__Task__: What is needed here is every record, retyped without any change.
★ ★ ★
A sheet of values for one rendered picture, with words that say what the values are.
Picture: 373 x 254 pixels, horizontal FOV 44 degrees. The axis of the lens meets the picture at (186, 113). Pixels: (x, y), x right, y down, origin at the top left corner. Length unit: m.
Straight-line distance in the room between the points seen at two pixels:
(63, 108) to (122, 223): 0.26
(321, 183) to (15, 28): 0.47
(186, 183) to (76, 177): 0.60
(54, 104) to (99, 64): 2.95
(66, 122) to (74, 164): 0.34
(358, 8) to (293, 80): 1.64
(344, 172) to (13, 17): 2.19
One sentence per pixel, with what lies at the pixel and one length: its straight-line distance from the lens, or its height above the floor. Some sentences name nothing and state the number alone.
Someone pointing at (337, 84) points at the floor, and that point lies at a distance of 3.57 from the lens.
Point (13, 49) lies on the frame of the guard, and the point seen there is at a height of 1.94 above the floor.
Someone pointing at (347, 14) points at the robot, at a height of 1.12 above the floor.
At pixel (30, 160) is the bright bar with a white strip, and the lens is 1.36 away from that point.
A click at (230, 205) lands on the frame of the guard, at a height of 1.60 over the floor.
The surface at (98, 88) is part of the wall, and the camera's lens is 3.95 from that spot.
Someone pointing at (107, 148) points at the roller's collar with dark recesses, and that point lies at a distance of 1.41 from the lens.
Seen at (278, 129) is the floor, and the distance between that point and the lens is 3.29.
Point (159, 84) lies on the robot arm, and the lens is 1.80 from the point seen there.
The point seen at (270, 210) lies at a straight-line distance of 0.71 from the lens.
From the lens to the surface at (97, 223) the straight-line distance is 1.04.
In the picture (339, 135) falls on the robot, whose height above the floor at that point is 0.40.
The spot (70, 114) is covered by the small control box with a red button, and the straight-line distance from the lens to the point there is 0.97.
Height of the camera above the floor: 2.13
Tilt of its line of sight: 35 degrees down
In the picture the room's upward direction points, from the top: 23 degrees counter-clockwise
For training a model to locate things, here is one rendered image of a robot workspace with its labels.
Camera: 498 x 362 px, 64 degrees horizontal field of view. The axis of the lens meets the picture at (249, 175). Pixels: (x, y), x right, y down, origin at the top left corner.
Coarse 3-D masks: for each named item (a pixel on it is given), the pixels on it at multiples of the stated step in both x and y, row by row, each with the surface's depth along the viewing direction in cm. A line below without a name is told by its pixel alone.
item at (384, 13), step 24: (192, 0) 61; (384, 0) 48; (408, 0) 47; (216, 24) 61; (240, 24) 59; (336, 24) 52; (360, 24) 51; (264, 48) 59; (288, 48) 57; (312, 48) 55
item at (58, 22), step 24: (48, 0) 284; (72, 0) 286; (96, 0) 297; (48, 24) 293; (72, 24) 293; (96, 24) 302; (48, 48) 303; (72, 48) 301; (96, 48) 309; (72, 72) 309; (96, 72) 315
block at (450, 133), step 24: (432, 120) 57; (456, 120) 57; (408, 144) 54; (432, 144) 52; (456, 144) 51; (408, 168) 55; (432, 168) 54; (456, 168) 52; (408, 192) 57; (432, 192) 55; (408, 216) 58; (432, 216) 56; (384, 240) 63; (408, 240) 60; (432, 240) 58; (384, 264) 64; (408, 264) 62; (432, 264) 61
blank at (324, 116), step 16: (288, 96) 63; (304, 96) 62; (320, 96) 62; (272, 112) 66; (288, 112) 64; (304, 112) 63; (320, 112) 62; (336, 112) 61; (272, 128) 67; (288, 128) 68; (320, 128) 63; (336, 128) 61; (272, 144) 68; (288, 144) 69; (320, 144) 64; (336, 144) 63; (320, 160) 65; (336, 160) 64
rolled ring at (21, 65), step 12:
★ ★ ★
__Solved exercise__:
A sheet of values for one rendered picture, with words that say what the values are.
Picture: 373 x 254 pixels, horizontal FOV 44 degrees. The axis of the lens meets the picture at (186, 113). Pixels: (x, y), x right, y down, origin at the top left corner. Length unit: m.
Straight-line distance in the room between the points seen at two pixels:
(63, 108) to (122, 223): 0.26
(321, 183) to (15, 28): 0.47
(186, 183) to (76, 177): 0.60
(54, 104) to (99, 64): 2.95
(66, 122) to (74, 164): 0.34
(358, 8) to (293, 80): 1.64
(344, 172) to (13, 17): 2.19
One sentence per pixel, with what lies at the pixel and one length: its straight-line distance from the lens, or its height above the floor. Some sentences name nothing and state the number alone.
Someone pointing at (337, 84) points at the floor, and that point lies at a distance of 3.57 from the lens.
Point (13, 49) lies on the frame of the guard, and the point seen there is at a height of 1.94 above the floor.
Someone pointing at (347, 14) points at the robot, at a height of 1.12 above the floor.
At pixel (30, 160) is the bright bar with a white strip, and the lens is 1.36 away from that point.
A click at (230, 205) lands on the frame of the guard, at a height of 1.60 over the floor.
The surface at (98, 88) is part of the wall, and the camera's lens is 3.95 from that spot.
Someone pointing at (107, 148) points at the roller's collar with dark recesses, and that point lies at a distance of 1.41 from the lens.
Seen at (278, 129) is the floor, and the distance between that point and the lens is 3.29.
Point (159, 84) lies on the robot arm, and the lens is 1.80 from the point seen there.
The point seen at (270, 210) lies at a straight-line distance of 0.71 from the lens.
From the lens to the surface at (97, 223) the straight-line distance is 1.04.
In the picture (339, 135) falls on the robot, whose height above the floor at that point is 0.40.
The spot (70, 114) is covered by the small control box with a red button, and the straight-line distance from the lens to the point there is 0.97.
Height of the camera above the floor: 2.13
Tilt of its line of sight: 35 degrees down
In the picture the room's upward direction points, from the top: 23 degrees counter-clockwise
For training a model to locate things, here is one rendered image of a robot workspace with its labels.
Camera: 498 x 362 px, 64 degrees horizontal field of view. The axis of the lens meets the picture at (249, 175). Pixels: (x, y), x right, y down, origin at the top left corner.
Coarse 3-D masks: for each named item (a pixel on it is given), the pixels on it at multiples of the stated step in both x and y, row by row, each with the surface's depth along the viewing direction in cm. A line below without a name is told by its pixel alone.
item at (384, 13), step 24: (192, 0) 61; (384, 0) 48; (408, 0) 47; (216, 24) 61; (240, 24) 59; (336, 24) 52; (360, 24) 51; (264, 48) 59; (288, 48) 57; (312, 48) 55
item at (58, 22), step 24: (48, 0) 284; (72, 0) 286; (96, 0) 297; (48, 24) 293; (72, 24) 293; (96, 24) 302; (48, 48) 303; (72, 48) 301; (96, 48) 309; (72, 72) 309; (96, 72) 315
block at (450, 133), step 24: (432, 120) 57; (456, 120) 57; (408, 144) 54; (432, 144) 52; (456, 144) 51; (408, 168) 55; (432, 168) 54; (456, 168) 52; (408, 192) 57; (432, 192) 55; (408, 216) 58; (432, 216) 56; (384, 240) 63; (408, 240) 60; (432, 240) 58; (384, 264) 64; (408, 264) 62; (432, 264) 61
blank at (324, 116), step 16: (288, 96) 63; (304, 96) 62; (320, 96) 62; (272, 112) 66; (288, 112) 64; (304, 112) 63; (320, 112) 62; (336, 112) 61; (272, 128) 67; (288, 128) 68; (320, 128) 63; (336, 128) 61; (272, 144) 68; (288, 144) 69; (320, 144) 64; (336, 144) 63; (320, 160) 65; (336, 160) 64
rolled ring at (21, 65), step 12:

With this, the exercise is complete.